# Need a purple,  need 'er now



## Zarnon (Jan 25, 2007)

Hey dudes!

Well,  after making a mistake on some of my stored herb, I'm doing a quick search for a purple variety.  I would like to get indoors with genetic (not temp induced or other trickery) purple. 

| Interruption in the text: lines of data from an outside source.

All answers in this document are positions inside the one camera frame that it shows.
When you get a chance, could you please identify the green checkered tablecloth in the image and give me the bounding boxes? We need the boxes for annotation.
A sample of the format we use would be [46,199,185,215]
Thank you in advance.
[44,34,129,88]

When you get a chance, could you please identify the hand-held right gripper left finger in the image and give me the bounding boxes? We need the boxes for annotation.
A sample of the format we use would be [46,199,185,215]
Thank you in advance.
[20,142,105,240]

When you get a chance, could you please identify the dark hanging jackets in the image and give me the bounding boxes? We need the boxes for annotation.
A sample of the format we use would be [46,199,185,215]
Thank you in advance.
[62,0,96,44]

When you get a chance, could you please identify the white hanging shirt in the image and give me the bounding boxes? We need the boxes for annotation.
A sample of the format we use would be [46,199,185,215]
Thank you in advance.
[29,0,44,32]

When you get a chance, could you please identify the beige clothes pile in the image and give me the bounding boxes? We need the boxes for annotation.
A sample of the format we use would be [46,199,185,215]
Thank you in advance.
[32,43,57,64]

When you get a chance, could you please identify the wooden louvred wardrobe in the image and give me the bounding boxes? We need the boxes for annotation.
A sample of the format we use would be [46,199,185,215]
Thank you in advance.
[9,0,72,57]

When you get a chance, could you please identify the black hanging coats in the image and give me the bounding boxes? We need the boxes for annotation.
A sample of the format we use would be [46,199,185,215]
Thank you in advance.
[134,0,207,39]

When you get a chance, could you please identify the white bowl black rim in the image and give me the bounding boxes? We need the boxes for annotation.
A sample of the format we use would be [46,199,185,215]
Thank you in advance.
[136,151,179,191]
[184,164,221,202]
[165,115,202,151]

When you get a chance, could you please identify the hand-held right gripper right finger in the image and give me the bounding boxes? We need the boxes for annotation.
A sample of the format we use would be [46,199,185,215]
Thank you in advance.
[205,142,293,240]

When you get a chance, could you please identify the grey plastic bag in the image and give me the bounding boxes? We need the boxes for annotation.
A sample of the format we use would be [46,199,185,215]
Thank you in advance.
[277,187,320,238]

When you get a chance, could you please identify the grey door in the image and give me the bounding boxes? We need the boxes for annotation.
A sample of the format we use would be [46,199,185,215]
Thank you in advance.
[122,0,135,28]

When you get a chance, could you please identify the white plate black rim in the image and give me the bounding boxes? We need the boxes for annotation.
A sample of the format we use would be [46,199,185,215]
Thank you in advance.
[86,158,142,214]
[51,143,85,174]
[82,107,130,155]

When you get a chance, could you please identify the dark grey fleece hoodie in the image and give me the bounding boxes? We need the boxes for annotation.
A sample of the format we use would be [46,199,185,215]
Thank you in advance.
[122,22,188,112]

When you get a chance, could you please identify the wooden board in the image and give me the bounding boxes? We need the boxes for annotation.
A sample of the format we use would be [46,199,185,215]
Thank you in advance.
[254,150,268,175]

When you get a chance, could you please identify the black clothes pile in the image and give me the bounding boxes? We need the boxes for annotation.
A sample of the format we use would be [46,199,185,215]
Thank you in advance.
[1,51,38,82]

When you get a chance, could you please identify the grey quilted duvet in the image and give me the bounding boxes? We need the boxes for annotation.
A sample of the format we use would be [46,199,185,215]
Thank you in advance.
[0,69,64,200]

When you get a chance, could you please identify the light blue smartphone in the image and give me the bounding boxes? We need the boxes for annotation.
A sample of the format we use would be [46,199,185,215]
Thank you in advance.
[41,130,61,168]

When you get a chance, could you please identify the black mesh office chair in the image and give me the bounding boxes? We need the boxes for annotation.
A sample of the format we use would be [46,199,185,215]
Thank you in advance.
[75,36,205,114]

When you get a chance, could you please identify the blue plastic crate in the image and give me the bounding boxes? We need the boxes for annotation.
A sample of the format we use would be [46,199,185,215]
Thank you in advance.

Anyways,   if you have reccs,  please help!  I pm'd Dr. Chronic hopefully he'll have some suggestions.


----------



## Bojok (Jan 25, 2007)

Here's a purple variety but it is a little pricey DA PURPS $236.00
http://www.hempdepot.ca/seeds/thseeds/DaPurps.htm:bugger:


----------



## Hick (Jan 26, 2007)

...$24..*per seed*..


----------



## bombbudpuffa (Jan 27, 2007)

Da Purp for cheaper-http://www.drchronic.com/products.asp?recnumber=1227


----------



## Brouli (Jan 27, 2007)

https://www.seedboutique.com/store/...62356e96dadc5aec1212e297aca33&keywords=purple

i will gow with them or dr.chronic


----------



## cdblop (Jan 28, 2007)

i think this thread is in the wrong section


----------



## Brouli (Jan 28, 2007)

dont worry about that that's why we have Hick,TBG,Stoney,MP,and the rest of the staff


----------



## DLtoker (Feb 3, 2007)

Twilight is pretty nice... I have 5 of them going right now and they are taaaaastey looking.  I ruined 2 of them though with over fert because I have some Skunk and C99 growing as well and they all get the same nutes.


----------